Та сидела на полу молча обхватив руками колени.

— У-у-у, и за что ж меня бог покарал вами — бабами… — Иван Федорович присел рядом с ней.

— И чего ты молчала? За время-то до такого не допустили бы.

— Скажешь вам чего. Токмо и слышишь, дура, да престрелють. Всё одно сочли бы нарочно.

— Ну, энтого уже не переделаешь. Значит, завтра остаешься по хозяйству. Баня, порядок в хате, кипяток. Опять же, ежели картохи у местных раздобудешь — сваришь. Всё. Отбой, бабоньки.

Дни, как вода из горсти, утекали одинаково тяжелые. Шли медленно, а проходили быстро. Траншеи, окопы, землянки… Сколь их выкопала Акулина, давно уж считать перестала.

Глава 8


ДОЧЕНЬКА


Осенью в Сибирском городе мужиков почти не осталось. Почти всех забрали служить. Но уже по первому снегу стали прибывать составы с укрепленными на платформах станками и другим оборудованием.
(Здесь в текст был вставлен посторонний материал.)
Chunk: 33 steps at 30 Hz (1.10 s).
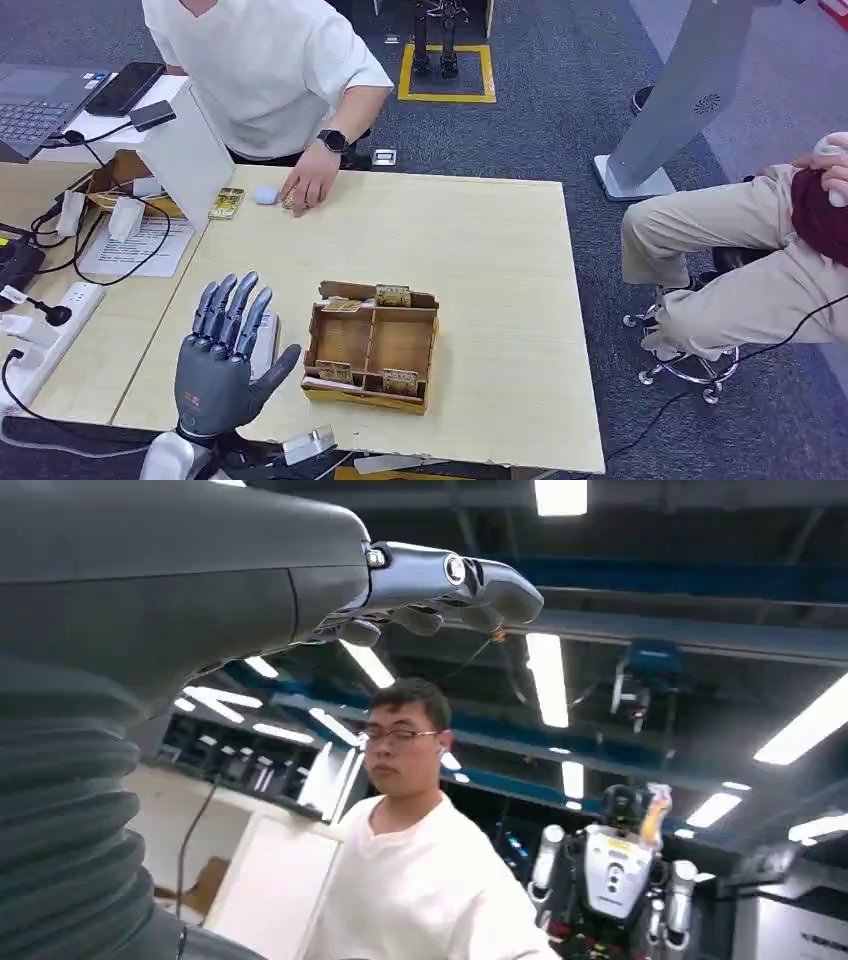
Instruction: Pass the card to the sensor for recognition and then transmit it.
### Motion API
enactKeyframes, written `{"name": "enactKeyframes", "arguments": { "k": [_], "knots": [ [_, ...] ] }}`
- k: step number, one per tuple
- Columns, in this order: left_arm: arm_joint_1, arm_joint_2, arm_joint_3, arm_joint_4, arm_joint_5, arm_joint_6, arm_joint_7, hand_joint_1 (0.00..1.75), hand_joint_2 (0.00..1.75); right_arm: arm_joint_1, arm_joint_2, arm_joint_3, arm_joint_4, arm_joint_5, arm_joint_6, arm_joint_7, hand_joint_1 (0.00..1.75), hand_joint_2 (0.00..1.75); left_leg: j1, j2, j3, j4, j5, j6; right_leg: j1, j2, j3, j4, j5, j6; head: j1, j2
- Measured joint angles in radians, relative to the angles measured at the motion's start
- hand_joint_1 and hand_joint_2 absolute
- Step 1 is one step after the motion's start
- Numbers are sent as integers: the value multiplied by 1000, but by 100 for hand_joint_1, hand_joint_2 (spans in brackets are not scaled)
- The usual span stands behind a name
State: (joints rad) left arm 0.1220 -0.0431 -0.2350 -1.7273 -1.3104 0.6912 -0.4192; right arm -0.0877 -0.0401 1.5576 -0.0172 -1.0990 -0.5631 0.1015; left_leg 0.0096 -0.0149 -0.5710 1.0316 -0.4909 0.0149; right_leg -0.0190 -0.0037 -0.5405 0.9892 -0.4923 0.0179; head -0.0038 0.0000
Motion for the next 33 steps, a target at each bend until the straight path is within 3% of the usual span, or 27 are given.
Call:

Людей подселяли к кому можно. Другие копали себе землянки.

Заводское оборудование монтировали прямо под открытым небом. И одновременно возводили над ним крышу. Елену и Надежду срочно направили из ФЗУ на вновь прибывший завод имени Ворошилова, где ускоренным темпом пришлось освоить профессию станочницы. А поскольку роста они были маленького, то работать приходилось стоя на деревянном ящике. Работа была тяжелой и девчонки просто валились с ног, чуть войдя в комнату. Илюшка, тот и вовсе домой приходил не каждые сутки. Спал прямо там, на работе, там же и кормили в столовой по талонам. Работал монтажником-высотником, сваривал металлические фермы будущих цехов над иногда уже работающим оборудованием. Устинья устроилась разнорабочей. Чаще всего — бери больше, тащи дальше. Младшенькую по утрам относили в ясли. А морозы всё крепчали.

Как-то, после очередного рабочего дня, Устинья зашла в ясли за дочкой. Передавая завернутую в толстое стеганое одеяло девочку, нянечка сказала, что она сегодня плохо кушала, а к вечеру ей показалось, что у неё начинается жар. Сердце Устиньи ёкнуло так, что она присела прямо с ребёнком на руках.

— Ну что вы, мамочка. Утром вызовете врача. Обычное дело. У вас, поди, не первый, — нянечка уже направлялась за другим ребёнком. Матери одна за другой, возвращаясь с работы, заходили в ясли за своими детьми. Но сердце заныло тягучей нехорошей болью.

Дома развернула ребенка. Прислонилась губами к детскому лобику.

— Горячая девонька моя, горячая, — постучала в стену, — Татьяна! — никого. Татьяна работала посменно.

Елена и Надежда вернулись после окончания второй смены, около часу ночи. Уставшие и промерзшие, обе прижались к истопленной печи. Устинья молча ходила по комнате, баюкая на руках младшенькую.

— Мам, давай я покачаю, а ты вздремни. Утром Надька сбегает врача на дом вызовет, а я с ней останусь.